Nacos v Nacos |
2019 NY Slip Op 00035 |
Decided on January 3, 2019 |
Appellate Division, First Department |
Published by New York State Law Reporting Bureau pursuant to Judiciary Law § 431. |
This opinion is uncorrected and subject to revision before publication in the Official Reports. |
Decided on January 3, 2019
Friedman, J.P., Richter, Gesmer, Kern, Moulton, JJ.
7992 306730/10
v
John Christopher Nacos, Defendant-Respondent.
Borstein Turkel, P.C., New York (Avram S. Turkel of counsel), for appellant.
Warshaw Burstein, LLP, New York (Eric I. Wrubel of counsel), for respondent.
Judgment of divorce, Supreme Court, New York County (Deborah A. Kaplan, J.), entered August 1, 2017, to the extent appealed from as limited by the briefs, adjudging that marital funds spent by defendant husband during the pendency of the action would not be reallocated, that defendant's minority ownership in a business investment, Cabo New LLC, remained his, free and clear of any claims of plaintiff wife, and that plaintiff's debt (promissory notes) to her father were her sole responsibility, awarding defendant a $150,000 credit for counsel fees, and directing defendant to obtain life insurance in the amount of $4,000,000, unanimously modified, on the law and the facts, to vacate the $150,000 credit awarded to defendant for counsel fees, and otherwise affirmed, without costs.

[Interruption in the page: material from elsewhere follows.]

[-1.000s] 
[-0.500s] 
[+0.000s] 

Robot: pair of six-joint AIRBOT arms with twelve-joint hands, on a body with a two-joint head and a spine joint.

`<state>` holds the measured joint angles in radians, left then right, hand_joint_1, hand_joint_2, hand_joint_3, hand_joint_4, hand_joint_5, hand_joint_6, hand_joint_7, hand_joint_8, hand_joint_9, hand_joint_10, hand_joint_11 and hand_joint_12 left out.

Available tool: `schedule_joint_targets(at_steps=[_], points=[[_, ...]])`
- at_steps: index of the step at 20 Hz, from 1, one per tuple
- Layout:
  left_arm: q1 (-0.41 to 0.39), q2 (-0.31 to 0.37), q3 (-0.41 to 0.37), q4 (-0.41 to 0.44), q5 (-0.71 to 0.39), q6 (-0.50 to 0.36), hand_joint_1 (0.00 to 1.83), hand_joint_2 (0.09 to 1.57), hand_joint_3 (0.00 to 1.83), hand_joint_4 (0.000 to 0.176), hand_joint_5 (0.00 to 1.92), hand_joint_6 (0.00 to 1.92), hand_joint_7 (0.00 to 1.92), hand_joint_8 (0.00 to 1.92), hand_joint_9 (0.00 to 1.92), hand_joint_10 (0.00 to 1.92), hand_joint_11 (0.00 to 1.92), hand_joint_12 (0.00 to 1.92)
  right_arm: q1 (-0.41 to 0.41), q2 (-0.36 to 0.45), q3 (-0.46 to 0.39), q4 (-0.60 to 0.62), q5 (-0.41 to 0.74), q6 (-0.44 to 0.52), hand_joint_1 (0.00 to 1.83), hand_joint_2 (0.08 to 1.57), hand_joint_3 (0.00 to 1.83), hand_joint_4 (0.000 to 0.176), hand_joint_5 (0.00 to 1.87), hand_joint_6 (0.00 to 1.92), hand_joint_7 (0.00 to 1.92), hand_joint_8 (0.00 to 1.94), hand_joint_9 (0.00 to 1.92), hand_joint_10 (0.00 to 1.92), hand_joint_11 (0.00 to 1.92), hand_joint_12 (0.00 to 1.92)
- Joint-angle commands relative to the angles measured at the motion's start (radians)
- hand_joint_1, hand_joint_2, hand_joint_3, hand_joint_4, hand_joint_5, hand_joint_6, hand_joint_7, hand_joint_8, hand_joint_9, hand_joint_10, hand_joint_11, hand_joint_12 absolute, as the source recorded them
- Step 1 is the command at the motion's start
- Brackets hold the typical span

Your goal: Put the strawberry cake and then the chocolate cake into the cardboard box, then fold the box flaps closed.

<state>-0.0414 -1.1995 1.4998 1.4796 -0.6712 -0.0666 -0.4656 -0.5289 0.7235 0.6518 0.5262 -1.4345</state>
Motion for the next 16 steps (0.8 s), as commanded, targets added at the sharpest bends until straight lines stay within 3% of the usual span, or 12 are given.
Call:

We agree with Supreme Court that plaintiff's conduct during the pendency of this highly contentious divorce action now entering its eighth year of litigation warrants consequences. The record supports the referee's finding that plaintiff was aware that her brother had hired a private investigator to make scurrilous allegations about defendant to his employer, including that he was engaged in tax evasion, money laundering, and corporate espionage, and that these actions may have contributed to the termination of defendant's employment seven months later.
For these reasons, we find no abuse of discretion in the trial court's equitable distribution award.
The court properly declined to distribute the marital asset of defendant's minority shares in Cabo New LLC. Plaintiff failed to meet her burden, as the party seeking an interest in the business, of establishing its value (see Post v Post, 68 AD3d 741, 743 [2d Dept 2009]). Although defendant retained a court-appointed neutral to appraise the LLC and provided financial information, plaintiff did not obtain a valuation, for reasons that were never fully explained. In the absence of any information by which to assess the value of the business, and in view of the LLC's strict operating agreement, the court was unable to distribute defendant's minority interest (see Antoian v Antoian, 215 AD2d 421 [2d Dept 1995]).
The court properly rejected plaintiff's claim that defendant should be responsible for a debt owed to her father, which she alleged represented loans used to cover her and the children's expenses. Given that the promissory notes submitted as evidence of the loans were not executed until October 2013, shortly after plaintiff's father was served with a trial subpoena seeking documentation of the loans, the referee properly found that they were not valid. Even if the promissory notes were enforceable, the referee properly concluded that plaintiff should be solely responsible for repayment because she was being supported by defendant during the period in question.
We find that defendant was improperly credited $150,000 for his counsel fees expended on litigation related to trial subpoenas served on plaintiff's brother and husband, including an appeal to this Court (Nacos v Nacos, 124 AD3d 462 [1st Dept 2015]). The appeal, while unsuccessful, was not completely devoid of merit. Moreover, to the extent the credit appears to be a punitive award of attorneys' fees to the monied spouse against the non-monied spouse, it was improper (see Silverman v Silverman, 304 AD2d 41, 48 [1st Dept 2003]).
The court properly denied plaintiff's application for counsel fees for failure to comply with 22 NYCRR 1400.2 (see Moyal v Moyal, 85 AD3d 614, 616 [1st Dept 2011]). Contrary to her contention, plaintiff waived a hearing on the matter by consenting to submit the issue on papers rather than testimony (see Olsan v Olsan, 100 AD2d 776, 777 [1st Dept 1984], appeal dismissed 63 NY2d 649 [1984]).
The court properly calculated that an insurance policy with a face value of $4,000,000 would be sufficient to cover defendant's maintenance and child support obligations under the judgment of divorce, and properly accounted for any health insurance and unreimbursed medical expenses by directing that the policy be maintained in that amount until the oldest child is emancipated.
We have considered plaintiff's remaining arguments and find them unavailing.
THIS CONSTITUTES THE DECISION AND ORDER
OF THE SUPREME COURT, APPELLATE DIVISION, FIRST DEPARTMENT.